La Pasqua (Pesach) ricorda la fuga del popolo ebraico dalla schiavitù in
Egitto e per questo è chiamata anche la Festa della Libertà. Un aspetto che
viene enfatizzato nei rituali e nelle preghiere: l'esodo che conduce dalla
schiavitù alla libertà simboleggia la redenzione spirituale e fisica, e
l'aspirazione dell'uomo ad essere libero. Non a caso Pesach si festeggia in
primavera, quando rinasce la natura dopo la pausa invernale. Perchè senza
libertà non c'è vita.
Hag Pesach sameach a tutti.
Pesach, la festa delle azzime
Pesach, la
pasqua, è la prima delle tre grandi ricorrenze liete della tradizione ebraica.
La festa commemora la liberazione dalla schiavitù d'Egitto, evento che diede
origine alla vita indipendente del popolo d'Israele e che fu il primo passo
verso la promulgazione della Legge divina.
Inizia il 15 del mese ebraico di Nissàn, nella stagione nella quale, in terra d'Israele, maturano i primi cereali; segna quindi l'inizio del raccolto dei principali prodotti agricoli. è anche nota col nome Hag hamatzot, festa delle azzime.
In terra
d'Israele Pesach dura sette giorni dei quali il primo e l'ultimo di festa
solenne, gli altri di mezza festa. Fuori d'Israele - nella Diaspora - la durata
di Pesach è di otto giorni, dei quali i primi e gli ultimi due sono di festa
solenne. In ricordo del fatto che quando furono liberati dalla schiavitù gli
Ebrei lasciarono l'Egitto tanto in fretta da non avere il tempo di far
lievitare il pane, per tutta la durata della ricorrenza è assolutamente vietato
cibarsi di qualsiasi alimento lievitato o anche solo di possederlo.
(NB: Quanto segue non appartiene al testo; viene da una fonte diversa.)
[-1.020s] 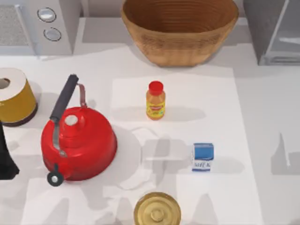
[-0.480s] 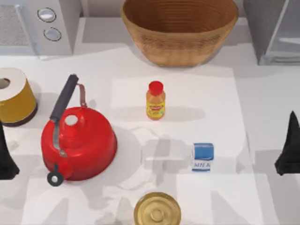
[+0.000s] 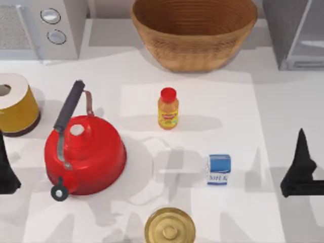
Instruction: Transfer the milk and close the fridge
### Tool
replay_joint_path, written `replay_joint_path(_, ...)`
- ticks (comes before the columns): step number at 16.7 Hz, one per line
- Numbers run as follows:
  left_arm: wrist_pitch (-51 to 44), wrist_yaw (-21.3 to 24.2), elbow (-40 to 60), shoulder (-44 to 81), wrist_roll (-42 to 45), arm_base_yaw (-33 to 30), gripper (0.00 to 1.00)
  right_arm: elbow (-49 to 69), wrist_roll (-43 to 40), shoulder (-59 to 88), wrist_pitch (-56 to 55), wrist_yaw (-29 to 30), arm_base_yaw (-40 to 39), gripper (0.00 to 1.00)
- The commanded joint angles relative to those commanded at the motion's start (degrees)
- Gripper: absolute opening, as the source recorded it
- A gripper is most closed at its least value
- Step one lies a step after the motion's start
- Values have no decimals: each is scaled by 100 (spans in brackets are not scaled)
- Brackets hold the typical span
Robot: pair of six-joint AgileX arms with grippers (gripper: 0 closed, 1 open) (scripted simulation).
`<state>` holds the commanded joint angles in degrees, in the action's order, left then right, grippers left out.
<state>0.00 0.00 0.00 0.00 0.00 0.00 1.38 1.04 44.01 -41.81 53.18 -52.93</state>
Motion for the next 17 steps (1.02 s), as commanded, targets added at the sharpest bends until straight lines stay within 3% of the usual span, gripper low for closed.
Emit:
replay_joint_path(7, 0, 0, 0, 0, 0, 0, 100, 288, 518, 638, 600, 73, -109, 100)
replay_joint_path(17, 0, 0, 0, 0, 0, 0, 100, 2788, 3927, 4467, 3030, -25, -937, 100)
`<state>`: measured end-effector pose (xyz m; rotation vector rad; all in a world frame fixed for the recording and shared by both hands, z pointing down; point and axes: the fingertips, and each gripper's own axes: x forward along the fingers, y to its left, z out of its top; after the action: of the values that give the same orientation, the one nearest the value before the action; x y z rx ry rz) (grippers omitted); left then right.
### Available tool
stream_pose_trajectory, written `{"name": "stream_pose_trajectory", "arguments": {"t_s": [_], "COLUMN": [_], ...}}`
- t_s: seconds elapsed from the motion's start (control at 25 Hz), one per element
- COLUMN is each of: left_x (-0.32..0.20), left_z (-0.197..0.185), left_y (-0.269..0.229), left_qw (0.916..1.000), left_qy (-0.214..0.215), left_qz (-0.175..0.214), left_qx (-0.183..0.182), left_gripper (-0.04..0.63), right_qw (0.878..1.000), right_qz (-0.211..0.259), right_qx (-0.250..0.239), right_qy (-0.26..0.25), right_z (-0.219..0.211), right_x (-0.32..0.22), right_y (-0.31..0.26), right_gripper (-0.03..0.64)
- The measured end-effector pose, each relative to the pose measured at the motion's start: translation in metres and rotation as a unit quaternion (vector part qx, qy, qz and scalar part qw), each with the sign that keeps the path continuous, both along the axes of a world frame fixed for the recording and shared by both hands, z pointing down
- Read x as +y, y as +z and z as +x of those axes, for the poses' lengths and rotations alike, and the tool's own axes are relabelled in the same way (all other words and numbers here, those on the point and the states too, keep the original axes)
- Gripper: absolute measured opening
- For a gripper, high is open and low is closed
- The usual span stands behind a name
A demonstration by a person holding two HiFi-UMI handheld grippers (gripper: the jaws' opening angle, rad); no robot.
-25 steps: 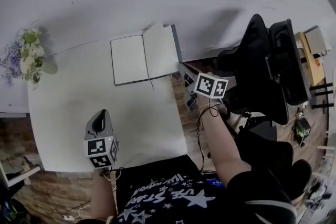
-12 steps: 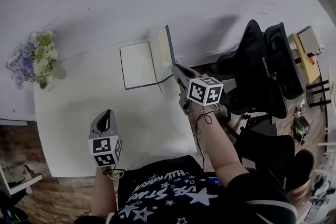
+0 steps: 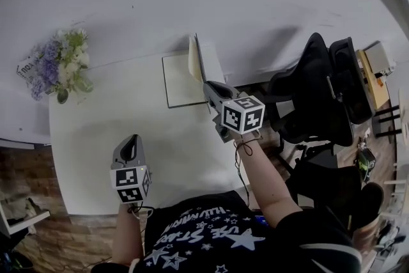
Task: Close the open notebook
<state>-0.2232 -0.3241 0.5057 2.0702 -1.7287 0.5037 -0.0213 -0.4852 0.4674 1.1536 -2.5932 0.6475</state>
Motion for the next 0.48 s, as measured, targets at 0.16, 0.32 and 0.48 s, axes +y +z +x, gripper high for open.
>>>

Si deve
invece far uso di matzà, il pane azzimo, un pane non lievitato e scondito, che
è anche un simbolo della durezza della schiavitù.
I giorni precedenti la festa di Pesach sono dedicati a una scrupolosa e radicale pulizia di ogni più riposto angolo della casa per eliminare anche i piccoli residui di sostanze lievitate. Usanza mutuata anche dalla lingua italiana nella quale ricorre spesso l'espressione "pulizie di Pasqua" - sinonimo anche delle "pulizie di primavera".
La prima sera viene celebrato il Seder, in ebraico "ordine", suggestiva cena nel corso della quale vengono rievocate e discusse secondo un ordine prestabilito le fasi dell'Esodo, rileggendo l'antico testo della Haggadah. Si consumano vino, azzime ed erba amara in ricordo dei dolori e delle gioie degli Ebrei liberati dalla schiavitù. Si inizia con l'invito ai bisognosi ad entrare e a partecipare alla cena e si prosegue con le tradizionali domande rivolte al padre di famiglia dal più piccolo dei commensali; la prima di queste è volta a sapere "in che cosa si distingue questa notte dalle altre?". Tali quesiti consentono a tutti i presenti di spiegare, commentare, analizzare i significati dell'esodo e della miracolosa liberazione dall'Egitto, le implicazioni di ogni schiavitù e di ogni redenzione.
I simboli della festa, la scrupolosa pulizia che la precede, il pane azzimo vale a dire il "misero pane che i nostri padri mangiarono" - il Seder, la lettura della Haggadah, fanno sì che ben pochi bambini arrivino all'adolescenza senza conoscere la storia dell'uscita dell'Egitto e senza avvertire che questa è una parte essenziale della loro storia.
La matzà, il duro alimento che sostituisce il morbido e saporito pane di tutti i giorni, sta anche ad indicare il contrasto tra l'opulenza dell'antico Egitto, l'oppressore, e le miserie di chi, schiavo, si accinge a ritrovare appieno la propria identità.
Può anche ricordare che la libertà è un duro pane, così come l'eliminazione dei lieviti può rappresentare la necessità di liberarsi dalla corruzione della vita servile e anche dalle passioni che covano nell'intimo dell'animo umano.